** Information supplied **
________________________
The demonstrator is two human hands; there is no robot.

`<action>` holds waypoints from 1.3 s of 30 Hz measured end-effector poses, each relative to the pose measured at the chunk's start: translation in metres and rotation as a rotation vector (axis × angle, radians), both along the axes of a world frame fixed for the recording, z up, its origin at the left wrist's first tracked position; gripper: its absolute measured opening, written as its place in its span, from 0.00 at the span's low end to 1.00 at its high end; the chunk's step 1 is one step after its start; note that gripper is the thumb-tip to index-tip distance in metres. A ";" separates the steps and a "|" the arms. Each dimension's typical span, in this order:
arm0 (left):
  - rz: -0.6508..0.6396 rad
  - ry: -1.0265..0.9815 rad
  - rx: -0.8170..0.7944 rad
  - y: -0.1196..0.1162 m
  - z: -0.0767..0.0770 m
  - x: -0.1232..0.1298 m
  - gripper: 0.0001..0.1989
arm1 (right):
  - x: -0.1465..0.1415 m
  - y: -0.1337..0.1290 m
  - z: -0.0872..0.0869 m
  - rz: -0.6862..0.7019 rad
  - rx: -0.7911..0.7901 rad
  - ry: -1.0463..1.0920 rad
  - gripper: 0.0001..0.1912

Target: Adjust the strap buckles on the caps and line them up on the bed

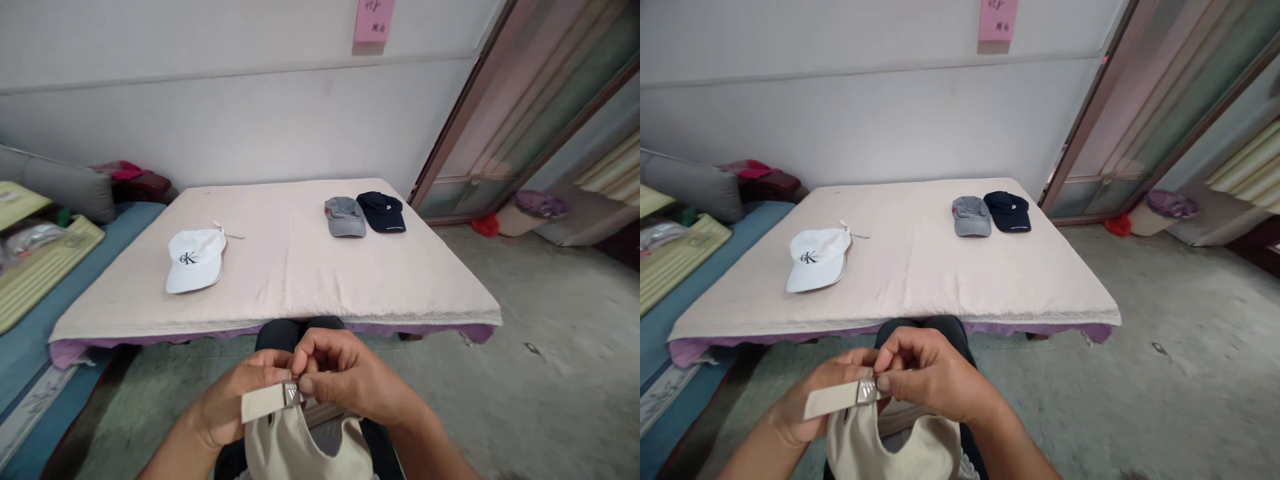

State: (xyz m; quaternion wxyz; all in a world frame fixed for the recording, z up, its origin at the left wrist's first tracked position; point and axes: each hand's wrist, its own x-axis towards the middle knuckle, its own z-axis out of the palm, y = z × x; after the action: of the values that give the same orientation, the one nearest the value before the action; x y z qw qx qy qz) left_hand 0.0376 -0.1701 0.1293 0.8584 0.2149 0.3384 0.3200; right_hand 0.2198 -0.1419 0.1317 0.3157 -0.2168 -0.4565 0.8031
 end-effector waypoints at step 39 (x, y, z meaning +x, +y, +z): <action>-0.159 0.242 0.172 0.004 0.005 -0.026 0.16 | -0.012 0.007 -0.005 -0.020 0.008 -0.044 0.17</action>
State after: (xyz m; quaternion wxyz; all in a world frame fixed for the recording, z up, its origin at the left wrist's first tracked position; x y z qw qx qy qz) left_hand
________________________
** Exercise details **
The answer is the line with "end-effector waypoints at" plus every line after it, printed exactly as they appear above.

** Task answer **
 end-effector waypoints at step 39 (x, y, z meaning +x, +y, +z): <action>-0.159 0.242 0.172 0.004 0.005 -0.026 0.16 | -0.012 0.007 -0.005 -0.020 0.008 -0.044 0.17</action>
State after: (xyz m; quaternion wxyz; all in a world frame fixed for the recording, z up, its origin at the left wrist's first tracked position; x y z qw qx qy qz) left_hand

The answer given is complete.